[TASK STATEMENT]: Return the count of lines in the following records that include "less", and nothing more.
---------- DATASET
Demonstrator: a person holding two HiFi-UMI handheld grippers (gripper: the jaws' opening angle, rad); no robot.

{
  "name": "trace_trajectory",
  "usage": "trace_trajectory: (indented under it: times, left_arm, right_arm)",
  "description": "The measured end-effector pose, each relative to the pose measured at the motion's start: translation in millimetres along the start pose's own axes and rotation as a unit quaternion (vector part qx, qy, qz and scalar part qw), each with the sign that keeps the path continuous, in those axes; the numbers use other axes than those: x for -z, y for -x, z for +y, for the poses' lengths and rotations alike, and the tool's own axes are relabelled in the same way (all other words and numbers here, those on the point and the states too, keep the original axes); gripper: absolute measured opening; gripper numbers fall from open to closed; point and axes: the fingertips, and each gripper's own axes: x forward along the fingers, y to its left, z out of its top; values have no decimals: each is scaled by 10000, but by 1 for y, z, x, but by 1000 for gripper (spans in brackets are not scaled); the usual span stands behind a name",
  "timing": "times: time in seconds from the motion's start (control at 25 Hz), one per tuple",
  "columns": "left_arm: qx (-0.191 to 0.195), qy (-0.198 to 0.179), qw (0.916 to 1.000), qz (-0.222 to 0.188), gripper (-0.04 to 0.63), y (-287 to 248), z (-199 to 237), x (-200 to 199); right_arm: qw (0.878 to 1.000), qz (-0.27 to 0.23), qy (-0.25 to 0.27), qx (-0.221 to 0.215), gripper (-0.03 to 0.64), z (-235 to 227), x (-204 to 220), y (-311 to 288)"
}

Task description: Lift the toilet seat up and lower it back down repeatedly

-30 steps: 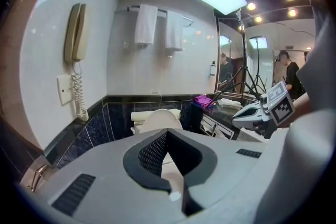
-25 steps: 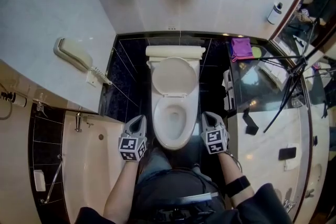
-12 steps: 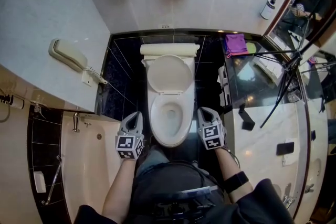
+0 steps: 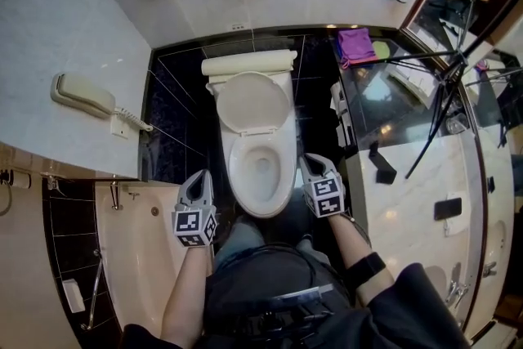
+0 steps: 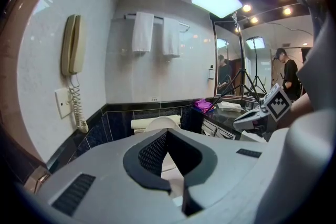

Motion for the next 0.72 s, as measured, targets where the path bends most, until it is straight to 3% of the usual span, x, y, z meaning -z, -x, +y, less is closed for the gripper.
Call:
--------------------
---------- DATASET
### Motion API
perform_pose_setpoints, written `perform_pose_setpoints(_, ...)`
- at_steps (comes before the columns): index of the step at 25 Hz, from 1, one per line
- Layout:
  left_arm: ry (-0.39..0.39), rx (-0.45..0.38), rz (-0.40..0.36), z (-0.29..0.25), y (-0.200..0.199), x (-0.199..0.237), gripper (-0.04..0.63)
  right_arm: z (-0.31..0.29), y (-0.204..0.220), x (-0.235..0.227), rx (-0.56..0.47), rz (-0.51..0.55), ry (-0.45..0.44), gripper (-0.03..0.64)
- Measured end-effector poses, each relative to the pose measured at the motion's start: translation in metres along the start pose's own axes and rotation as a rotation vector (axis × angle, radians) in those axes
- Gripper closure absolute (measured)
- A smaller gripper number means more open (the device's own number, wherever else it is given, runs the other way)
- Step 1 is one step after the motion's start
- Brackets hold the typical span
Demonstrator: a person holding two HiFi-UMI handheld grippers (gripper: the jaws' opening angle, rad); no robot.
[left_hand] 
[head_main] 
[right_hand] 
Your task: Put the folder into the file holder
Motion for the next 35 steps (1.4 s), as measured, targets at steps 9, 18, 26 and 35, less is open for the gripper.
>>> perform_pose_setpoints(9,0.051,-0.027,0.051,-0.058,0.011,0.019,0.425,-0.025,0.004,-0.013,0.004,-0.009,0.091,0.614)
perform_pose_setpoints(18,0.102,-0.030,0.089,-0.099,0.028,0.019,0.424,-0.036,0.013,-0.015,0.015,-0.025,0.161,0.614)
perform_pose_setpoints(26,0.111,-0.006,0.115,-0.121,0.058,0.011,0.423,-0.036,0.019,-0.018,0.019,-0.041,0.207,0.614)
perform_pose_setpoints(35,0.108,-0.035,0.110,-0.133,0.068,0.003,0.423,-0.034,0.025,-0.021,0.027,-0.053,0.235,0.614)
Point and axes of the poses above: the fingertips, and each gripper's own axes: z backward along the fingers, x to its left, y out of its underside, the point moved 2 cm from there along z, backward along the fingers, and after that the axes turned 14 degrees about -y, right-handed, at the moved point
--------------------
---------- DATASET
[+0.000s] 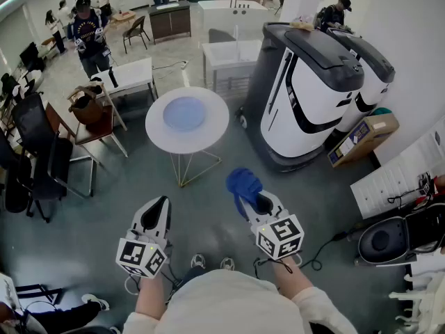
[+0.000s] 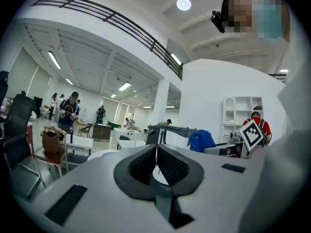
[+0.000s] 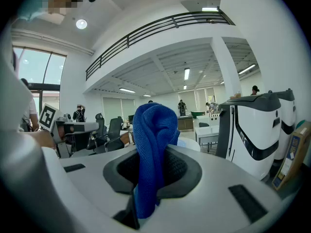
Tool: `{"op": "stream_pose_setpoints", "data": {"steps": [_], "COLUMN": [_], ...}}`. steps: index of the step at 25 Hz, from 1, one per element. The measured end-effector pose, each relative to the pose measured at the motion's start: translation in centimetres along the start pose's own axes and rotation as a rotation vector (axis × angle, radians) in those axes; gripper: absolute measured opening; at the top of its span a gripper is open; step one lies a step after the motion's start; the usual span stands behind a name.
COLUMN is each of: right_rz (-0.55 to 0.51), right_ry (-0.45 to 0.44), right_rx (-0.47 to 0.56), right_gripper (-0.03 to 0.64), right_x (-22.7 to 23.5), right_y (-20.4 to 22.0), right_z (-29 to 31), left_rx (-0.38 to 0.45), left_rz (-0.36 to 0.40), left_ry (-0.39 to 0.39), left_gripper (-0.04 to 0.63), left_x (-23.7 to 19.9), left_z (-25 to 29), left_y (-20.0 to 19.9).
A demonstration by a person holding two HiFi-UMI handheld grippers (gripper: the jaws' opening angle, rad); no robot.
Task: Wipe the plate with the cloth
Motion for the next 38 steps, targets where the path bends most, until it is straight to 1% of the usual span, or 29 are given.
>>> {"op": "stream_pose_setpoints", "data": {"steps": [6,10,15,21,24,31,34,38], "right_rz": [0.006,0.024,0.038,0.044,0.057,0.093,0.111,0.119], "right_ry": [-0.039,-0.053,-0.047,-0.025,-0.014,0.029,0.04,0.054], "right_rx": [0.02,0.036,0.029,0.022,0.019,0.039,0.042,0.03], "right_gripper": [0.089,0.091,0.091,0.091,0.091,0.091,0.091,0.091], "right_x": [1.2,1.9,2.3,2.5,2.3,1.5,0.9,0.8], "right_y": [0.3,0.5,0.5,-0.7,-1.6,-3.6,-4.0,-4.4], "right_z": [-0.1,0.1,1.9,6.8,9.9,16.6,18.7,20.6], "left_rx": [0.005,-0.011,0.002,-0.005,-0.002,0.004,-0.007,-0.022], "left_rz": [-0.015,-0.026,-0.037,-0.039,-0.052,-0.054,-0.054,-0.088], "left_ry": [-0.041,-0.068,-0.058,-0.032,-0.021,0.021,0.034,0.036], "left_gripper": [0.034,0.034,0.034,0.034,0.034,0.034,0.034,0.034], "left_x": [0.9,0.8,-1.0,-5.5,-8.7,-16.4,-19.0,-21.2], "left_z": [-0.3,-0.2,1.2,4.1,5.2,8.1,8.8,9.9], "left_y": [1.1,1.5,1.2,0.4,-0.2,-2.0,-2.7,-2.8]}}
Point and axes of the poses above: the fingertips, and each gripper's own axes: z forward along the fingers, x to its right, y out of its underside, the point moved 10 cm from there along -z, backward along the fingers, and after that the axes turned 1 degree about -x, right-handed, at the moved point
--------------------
[EXERCISE RESULT]: 2